GIT2 acts as a potential keystone protein in functional hypothalamic networks associated with age-related phenotypic changes in rats.

The aging process affects every tissue in the body and represents one of the most complicated and highly integrated inevitable physiological entities. The maintenance of good health during the aging process likely relies upon the coherent regulation of hormonal and neuronal communication between the central nervous system and the periphery. Evidence has demonstrated that the optimal regulation of energy usage in both these systems facilitates healthy aging. However, the proteomic effects of aging in regions of the brain vital for integrating energy balance and neuronal activity are not well understood.
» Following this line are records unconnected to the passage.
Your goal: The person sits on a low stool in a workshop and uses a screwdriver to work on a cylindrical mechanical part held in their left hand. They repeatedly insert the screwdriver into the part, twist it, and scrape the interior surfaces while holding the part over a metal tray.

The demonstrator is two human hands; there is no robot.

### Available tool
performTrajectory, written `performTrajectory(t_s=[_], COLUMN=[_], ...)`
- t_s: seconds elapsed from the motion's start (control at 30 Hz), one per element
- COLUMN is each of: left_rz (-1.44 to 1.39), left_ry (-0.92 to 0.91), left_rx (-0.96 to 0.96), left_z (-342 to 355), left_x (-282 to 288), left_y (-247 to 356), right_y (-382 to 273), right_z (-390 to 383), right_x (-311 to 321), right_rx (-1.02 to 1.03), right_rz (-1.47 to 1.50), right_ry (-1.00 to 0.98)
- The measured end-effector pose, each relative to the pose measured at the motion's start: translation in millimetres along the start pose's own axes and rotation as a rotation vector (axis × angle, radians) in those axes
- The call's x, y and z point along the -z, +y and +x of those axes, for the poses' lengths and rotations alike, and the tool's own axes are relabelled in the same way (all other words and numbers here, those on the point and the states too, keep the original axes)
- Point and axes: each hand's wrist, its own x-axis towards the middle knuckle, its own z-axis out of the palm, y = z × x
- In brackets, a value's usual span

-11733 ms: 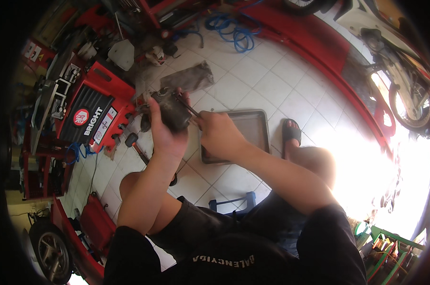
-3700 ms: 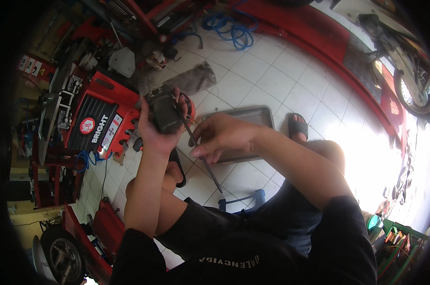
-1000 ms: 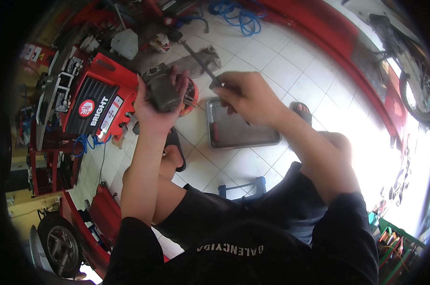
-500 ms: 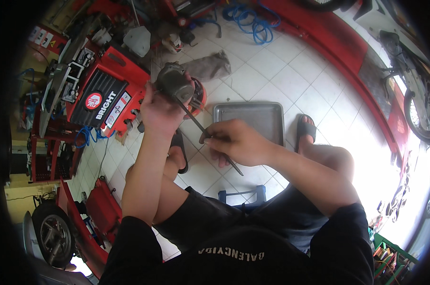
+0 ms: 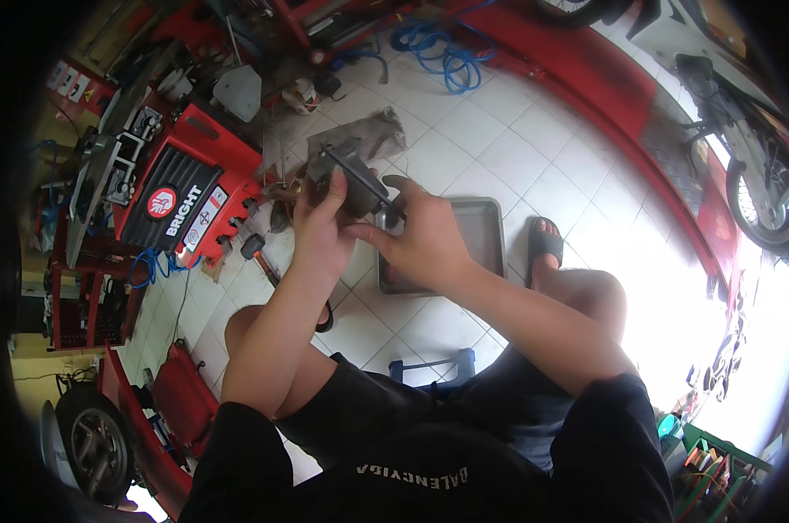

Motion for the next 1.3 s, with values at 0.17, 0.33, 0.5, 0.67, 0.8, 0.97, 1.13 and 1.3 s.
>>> performTrajectory(t_s=[0.17, 0.33, 0.5, 0.67, 0.8, 0.97, 1.13, 1.3], left_rz=[-0.027, 0.045, 0.024, -0.224, -0.364, -0.383, -0.501, -0.509], left_ry=[-0.017, -0.078, -0.143, -0.205, -0.043, 0.206, 0.351, 0.320], left_rx=[-0.051, -0.049, -0.072, 0.240, 0.320, 0.288, 0.250, 0.242], left_z=[6, 5, 5, 3, 11, 22, 31, 23], left_x=[4, -3, 17, -10, -2, 22, 34, 36], left_y=[-7, 3, 6, 20, 20, 24, 30, 28], right_y=[-8, -7, -17, -12, -23, -36, -17, -14], right_z=[8, 11, 9, 2, 11, 4, -6, -7], right_x=[4, 14, 15, 6, 9, 20, 9, 1], right_rx=[-0.053, -0.194, -0.351, -0.461, -0.407, -0.105, 0.023, 0.047], right_rz=[0.021, 0.031, 0.489, 0.676, 0.225, -0.002, 0.096, 0.002], right_ry=[-0.044, -0.098, -0.165, -0.250, -0.448, -0.435, -0.416, -0.414])
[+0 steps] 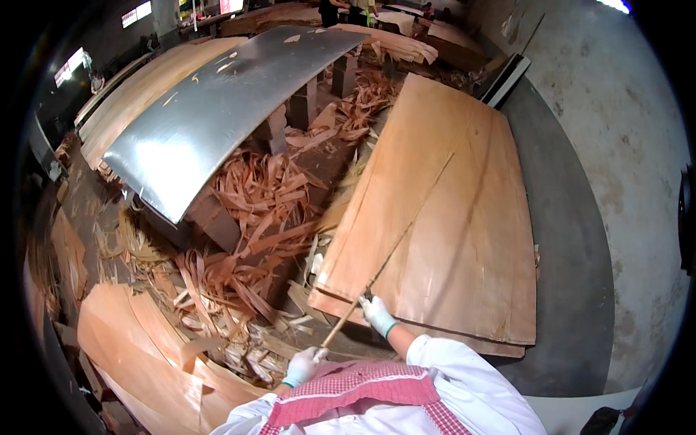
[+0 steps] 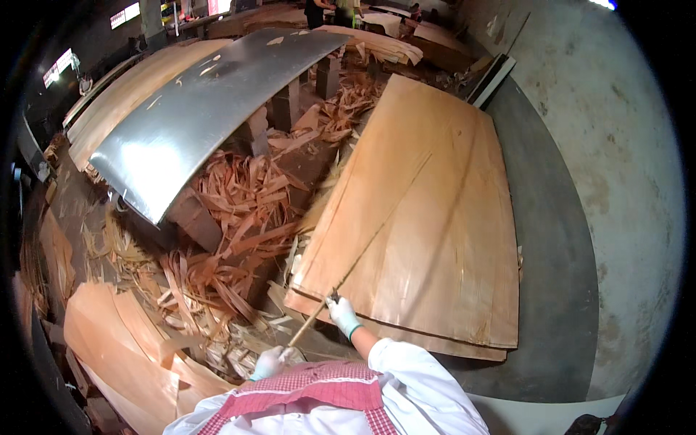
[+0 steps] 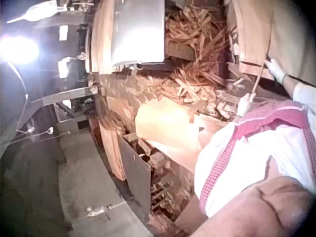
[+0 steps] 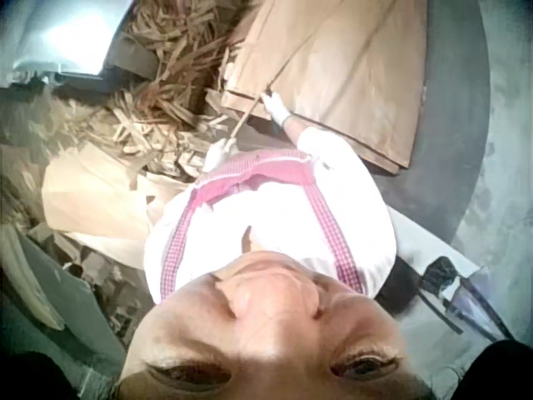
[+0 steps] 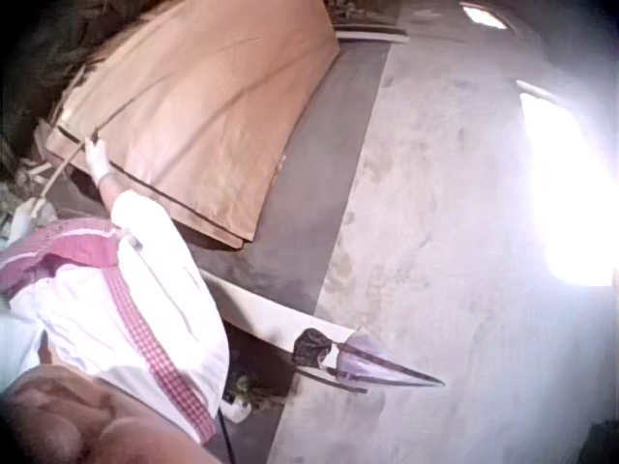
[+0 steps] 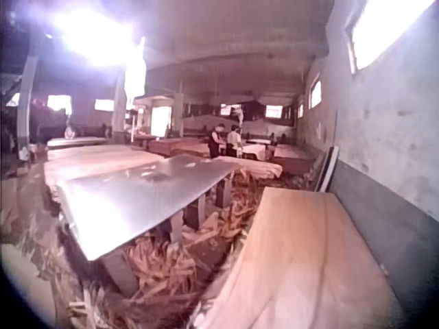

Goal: The person sorts and organizes thin sheets of wood veneer in a workshop, using a long stick to lift and move them between stacks, and then applies tape to the edges of a sheet.

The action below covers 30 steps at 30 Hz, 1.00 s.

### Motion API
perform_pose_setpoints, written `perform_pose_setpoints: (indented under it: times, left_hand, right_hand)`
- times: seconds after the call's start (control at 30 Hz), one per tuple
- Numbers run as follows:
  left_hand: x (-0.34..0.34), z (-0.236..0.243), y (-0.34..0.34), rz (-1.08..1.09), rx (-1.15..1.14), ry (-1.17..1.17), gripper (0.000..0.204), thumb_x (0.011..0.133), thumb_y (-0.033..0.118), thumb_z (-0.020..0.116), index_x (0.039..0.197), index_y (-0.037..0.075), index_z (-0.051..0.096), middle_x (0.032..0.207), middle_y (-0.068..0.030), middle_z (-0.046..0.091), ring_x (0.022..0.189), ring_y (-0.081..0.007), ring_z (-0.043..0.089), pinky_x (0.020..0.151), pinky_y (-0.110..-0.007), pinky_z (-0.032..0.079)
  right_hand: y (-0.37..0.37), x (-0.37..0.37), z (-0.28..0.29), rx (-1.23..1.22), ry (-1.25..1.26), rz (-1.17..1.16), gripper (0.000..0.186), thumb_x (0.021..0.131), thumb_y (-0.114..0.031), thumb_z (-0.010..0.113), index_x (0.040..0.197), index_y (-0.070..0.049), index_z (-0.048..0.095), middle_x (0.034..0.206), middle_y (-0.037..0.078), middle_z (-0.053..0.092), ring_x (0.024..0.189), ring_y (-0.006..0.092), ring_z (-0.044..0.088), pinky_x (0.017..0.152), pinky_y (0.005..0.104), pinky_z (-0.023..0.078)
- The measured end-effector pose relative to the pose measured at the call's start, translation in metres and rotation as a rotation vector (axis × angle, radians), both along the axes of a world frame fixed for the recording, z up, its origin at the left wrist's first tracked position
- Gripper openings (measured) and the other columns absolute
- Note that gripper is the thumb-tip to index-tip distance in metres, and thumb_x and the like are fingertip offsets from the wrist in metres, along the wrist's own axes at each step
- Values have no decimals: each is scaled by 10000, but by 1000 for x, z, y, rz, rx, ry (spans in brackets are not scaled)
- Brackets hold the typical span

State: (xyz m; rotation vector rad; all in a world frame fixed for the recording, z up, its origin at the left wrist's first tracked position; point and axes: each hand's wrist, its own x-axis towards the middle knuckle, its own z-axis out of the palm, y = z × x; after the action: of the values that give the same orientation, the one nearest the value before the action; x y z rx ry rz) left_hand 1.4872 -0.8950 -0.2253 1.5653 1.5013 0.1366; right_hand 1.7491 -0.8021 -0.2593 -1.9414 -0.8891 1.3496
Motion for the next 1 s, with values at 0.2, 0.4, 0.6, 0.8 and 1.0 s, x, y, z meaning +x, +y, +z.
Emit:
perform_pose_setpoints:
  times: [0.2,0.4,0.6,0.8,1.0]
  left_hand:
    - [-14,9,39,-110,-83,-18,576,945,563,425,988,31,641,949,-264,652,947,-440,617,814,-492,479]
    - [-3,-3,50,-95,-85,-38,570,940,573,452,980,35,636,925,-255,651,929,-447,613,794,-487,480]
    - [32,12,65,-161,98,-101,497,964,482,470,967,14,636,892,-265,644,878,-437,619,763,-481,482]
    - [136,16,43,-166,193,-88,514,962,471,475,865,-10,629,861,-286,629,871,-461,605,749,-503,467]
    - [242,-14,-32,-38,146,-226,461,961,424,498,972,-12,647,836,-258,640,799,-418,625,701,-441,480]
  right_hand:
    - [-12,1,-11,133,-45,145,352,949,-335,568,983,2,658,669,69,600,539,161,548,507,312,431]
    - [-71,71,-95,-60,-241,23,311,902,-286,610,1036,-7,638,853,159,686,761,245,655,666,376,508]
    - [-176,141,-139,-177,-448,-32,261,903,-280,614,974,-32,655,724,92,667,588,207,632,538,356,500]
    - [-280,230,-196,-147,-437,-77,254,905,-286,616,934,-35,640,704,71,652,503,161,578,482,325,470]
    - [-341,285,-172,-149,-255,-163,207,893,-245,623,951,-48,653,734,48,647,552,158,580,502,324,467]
The hypothalamus is one of the main structures in the body responsible for sustaining an efficient interaction between energy balance and neurological activity. Therefore, a greater understanding of the effects of aging in the hypothalamus may reveal important aspects of overall organismal aging and may potentially reveal the most crucial protein factors supporting this vital signaling integration. In this study, we examined alterations in protein expression in the hypothalami of young, middle-aged, and old rats. Using novel combinatorial bioinformatics analyses, we were able to gain a better understanding of the proteomic and phenotypic changes that occur during the aging process and have potentially identified the G protein-coupled receptor/cytoskeletal-associated protein GIT2 as a vital integrator and modulator of the normal aging process.